MuLVs are blood-borne pathogens that have a broad host range (Table 1), and their receptors have a ubiquitious tissue expression pattern. The horizontal transfer of infectious MuLVs between individuals has been documented in wild mouse populations and in laboratory mice [187,188,189]. In mice, such transfers have been found to occur through fighting, mating, suckling and by transplacental infection. Some of the MuLVs found in wild mouse populations, like HoMuLV E-MuLV and A-MuLV, are carried only as infectious agents that have not endogenized [28,190].

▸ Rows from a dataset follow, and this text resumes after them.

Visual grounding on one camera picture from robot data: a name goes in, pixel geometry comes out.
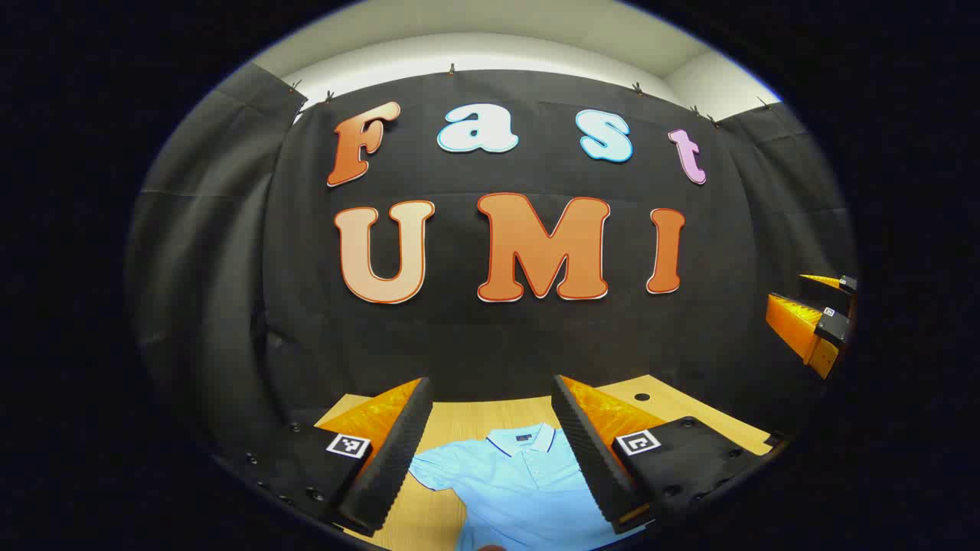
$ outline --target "light blue polo shirt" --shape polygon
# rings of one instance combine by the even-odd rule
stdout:
[[[409,467],[432,490],[453,488],[466,505],[456,551],[591,551],[616,535],[603,518],[564,432],[551,426],[493,430],[416,455]]]

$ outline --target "orange letter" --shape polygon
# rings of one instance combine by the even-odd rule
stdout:
[[[515,281],[515,259],[538,298],[551,290],[565,259],[568,262],[558,296],[566,300],[606,296],[609,286],[603,280],[603,224],[610,206],[605,201],[572,199],[551,235],[523,195],[484,195],[476,208],[490,219],[490,275],[476,291],[481,300],[514,302],[523,296],[524,287]]]
[[[368,161],[361,160],[361,148],[366,147],[368,153],[374,153],[381,147],[384,124],[378,119],[394,121],[401,113],[402,107],[389,101],[337,125],[333,130],[333,133],[340,136],[337,157],[333,163],[333,172],[326,177],[326,184],[335,187],[363,176],[368,171]]]
[[[405,201],[389,211],[398,223],[402,265],[391,279],[382,279],[370,267],[370,227],[377,211],[370,207],[337,213],[340,229],[340,273],[347,288],[368,302],[398,304],[416,296],[425,280],[425,221],[435,213],[428,201]]]
[[[657,227],[657,253],[654,255],[654,274],[647,280],[647,290],[653,294],[672,293],[680,287],[677,275],[677,251],[684,215],[673,209],[654,209],[650,220]]]

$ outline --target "shirt sleeve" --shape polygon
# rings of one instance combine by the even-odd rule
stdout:
[[[461,446],[463,442],[453,442],[438,448],[432,448],[412,458],[409,473],[418,483],[430,490],[444,490],[453,486],[453,482],[463,469]]]

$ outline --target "wooden table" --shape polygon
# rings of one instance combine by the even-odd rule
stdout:
[[[666,422],[688,415],[697,417],[757,455],[771,449],[764,444],[769,438],[767,432],[731,418],[652,376],[638,376],[598,388]],[[649,394],[650,399],[636,400],[634,396],[641,392]],[[323,415],[317,426],[368,399],[345,394]],[[561,428],[552,411],[550,396],[496,402],[435,402],[416,453],[458,440],[481,440],[497,428],[520,428],[539,423]],[[452,551],[465,520],[466,507],[452,489],[432,491],[408,475],[384,528],[375,532],[374,537],[344,531],[392,551]]]

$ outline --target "white wall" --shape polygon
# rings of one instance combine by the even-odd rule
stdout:
[[[702,115],[716,121],[738,115],[780,99],[765,84],[717,52],[702,54],[666,78],[670,89],[684,100],[684,107],[697,106]]]
[[[283,78],[302,82],[297,90],[306,106],[390,80],[433,73],[514,69],[584,76],[630,88],[640,82],[645,93],[686,106],[656,76],[612,58],[557,42],[482,32],[430,34],[384,42],[335,56]]]

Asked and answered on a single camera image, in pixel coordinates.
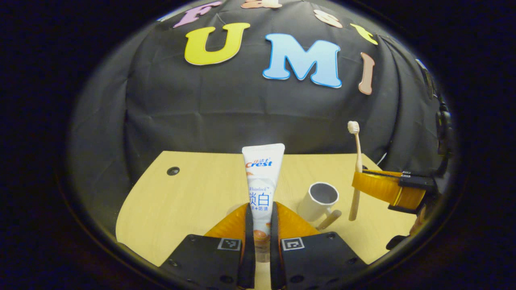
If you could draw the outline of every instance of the toothbrush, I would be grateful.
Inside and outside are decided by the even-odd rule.
[[[349,121],[348,122],[348,130],[351,134],[355,135],[355,139],[357,141],[357,163],[355,164],[355,171],[362,172],[362,151],[360,150],[360,140],[358,138],[358,132],[360,131],[358,122]],[[357,218],[359,201],[360,201],[360,190],[355,188],[355,190],[353,192],[353,200],[351,202],[351,210],[349,211],[349,220],[350,221],[354,221]]]

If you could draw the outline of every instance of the pink letter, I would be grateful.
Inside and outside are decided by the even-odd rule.
[[[212,8],[212,6],[219,6],[222,2],[216,1],[208,4],[201,5],[196,8],[192,8],[185,12],[185,15],[183,18],[181,18],[181,21],[179,21],[176,25],[173,26],[173,28],[176,28],[178,26],[181,26],[183,24],[194,22],[195,20],[199,19],[197,15],[205,15],[208,13],[208,11]]]

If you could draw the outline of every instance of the white mug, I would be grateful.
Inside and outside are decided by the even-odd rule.
[[[323,214],[330,216],[331,207],[338,201],[338,191],[326,182],[310,185],[307,194],[297,207],[297,214],[306,221],[315,221]]]

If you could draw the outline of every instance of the mug handle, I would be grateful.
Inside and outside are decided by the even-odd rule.
[[[334,221],[336,221],[342,215],[342,212],[339,210],[334,210],[333,212],[331,212],[329,207],[326,210],[327,210],[328,216],[326,217],[325,220],[323,220],[321,222],[320,225],[318,225],[315,228],[318,231],[324,230],[325,228],[327,228],[329,225],[331,225]]]

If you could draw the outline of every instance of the wooden table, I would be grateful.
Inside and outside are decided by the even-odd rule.
[[[380,170],[367,156],[363,164]],[[385,253],[396,235],[408,235],[415,215],[387,209],[386,202],[364,193],[358,216],[348,220],[356,154],[285,155],[274,200],[296,211],[314,182],[327,182],[340,193],[333,210],[342,217],[322,232],[337,232],[366,263]],[[180,171],[170,176],[167,170]],[[204,235],[233,209],[249,202],[241,154],[164,151],[127,196],[116,225],[118,242],[160,266],[188,234]],[[325,217],[312,222],[315,227]],[[270,289],[269,263],[257,263],[256,289]]]

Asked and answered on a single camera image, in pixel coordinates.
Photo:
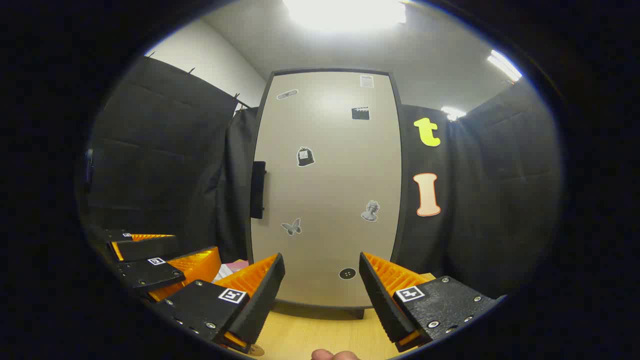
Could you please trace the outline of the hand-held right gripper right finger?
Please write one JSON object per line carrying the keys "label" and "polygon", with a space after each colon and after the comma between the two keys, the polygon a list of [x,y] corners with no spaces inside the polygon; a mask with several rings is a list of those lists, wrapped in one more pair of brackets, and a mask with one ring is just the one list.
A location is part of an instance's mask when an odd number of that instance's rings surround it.
{"label": "hand-held right gripper right finger", "polygon": [[362,251],[359,275],[388,339],[400,353],[452,337],[506,297],[489,297],[444,275],[431,279]]}

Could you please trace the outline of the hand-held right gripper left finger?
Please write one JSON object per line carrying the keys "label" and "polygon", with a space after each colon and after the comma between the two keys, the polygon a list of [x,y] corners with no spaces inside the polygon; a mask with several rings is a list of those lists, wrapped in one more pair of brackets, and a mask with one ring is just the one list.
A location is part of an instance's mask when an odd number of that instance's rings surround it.
{"label": "hand-held right gripper left finger", "polygon": [[250,353],[285,273],[283,255],[275,253],[217,282],[194,279],[151,309],[205,342]]}

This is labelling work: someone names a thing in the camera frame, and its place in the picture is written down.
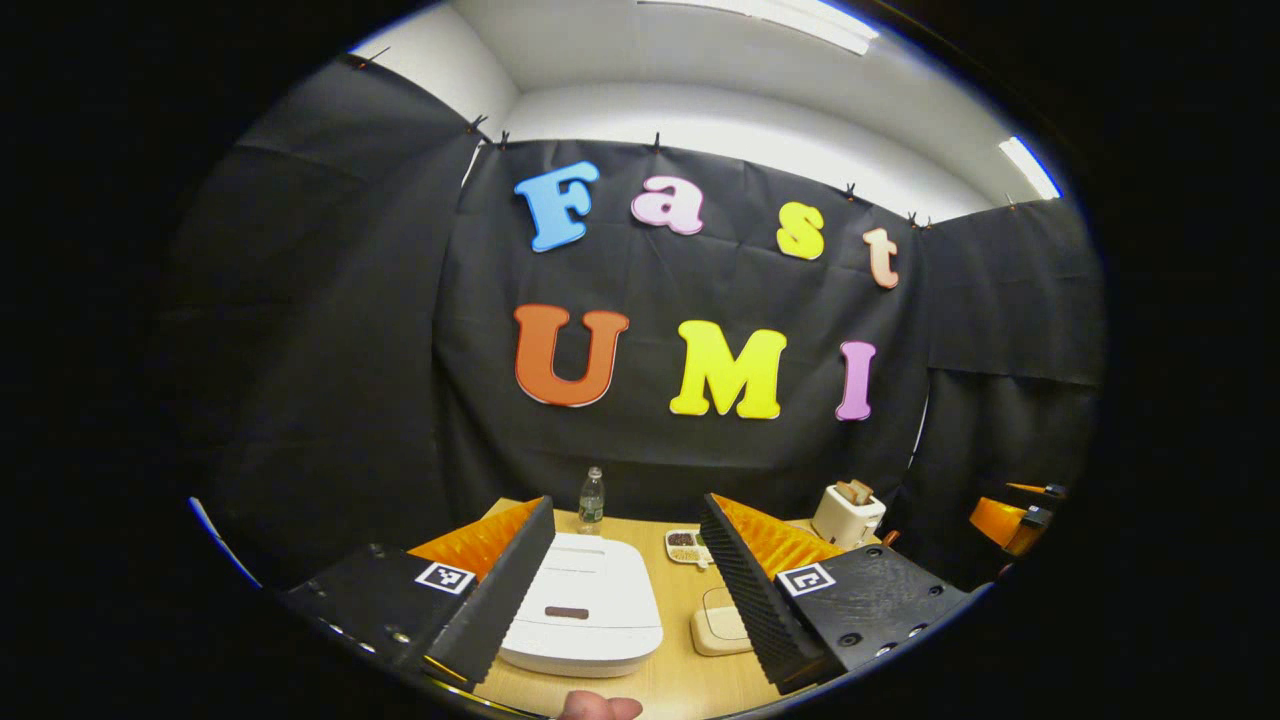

MuLV-infected house mouse species have a global distribution [47], and mice are recognized pathogen reservoirs and disease vectors [191]. It is therefore not surprising that rodent-related gammaretroviral ERVs have been found in the genomes of amphibians, reptiles, birds and mammals, and that trans-species transmission of rodent retroviruses has been a common occurrence in mammalian evolution [192,193]. Successful interspecies transmissions can produce disease in new hosts that are unprepared to resist unfamiliar and potentially pathogenic agents [194]. Although there is no evidence of the transmission of the prototypical laboratory mouse MuLV gammaretroviruses to other species, the pathogenic GALV and KoRV (koala retrovirus) retroviruses found in natural and zoo populations are related to Asian mouse gammaretroviruses [195]. In some cases, newly introduced pathogenic viruses can be inhibited by host restriction genes. Thus, studies on XMRV infected cultured human peripheral blood mononuclear cells and pigtailed macaques indicate that virus replication is restricted mainly by APOBEC-mediated hypermutation [196,197]. It has also been observed that species exposed to exogenous MuLVs can acquire protective mutations that inhibit infection. This is the case for mouse taxa carrying infectious MuLVs; the Asian M. musculus subspecies that harbor X- and E-XRVs have acquired env genes that restrict MuLV entry, XPR1 and CAT-1 receptor mutations responsible for restrictive phenotypes, and more restrictive mA3 alleles [198]. Similar mutational mechanisms may operate to restrict trans-species transmissions. It has thus been shown that fowl and raptor avian species found in geographic areas populated by X-MLV infected mice are more resistant to XP-XRVs due to XPR1 mutations at the same sites mutated in the disabled laboratory mouse XPR1 receptor [199].

7. Conclusions

MuLVs are simple retroviruses in the gammaretrovirus genus that have long received a lot of attention because of their links to neoplastic, immunological and neurological diseases, and because of their demonstrated potential for trans-species transmission. Studies on the mechanisms underlying retrovirus-host interactions have greatly benefited from this early focus on MuLVs because of the availability of inbred strains having different complements of MuLV ERVs and with different disease profiles, as well as the existence of globally distributed wild mouse populations carrying different MuLV subgroups and with different host restriction factors [197]. Analysis of these strains and species have found biologically distinct infectious and endogenous viruses in these mice, identified processes and multiple host factors involved in virus transmission and virus-induced disease, and described the acquisition and amplification of ERVs, and the appearance and evolution of host restriction genes, some of which are derived from ERV insertions.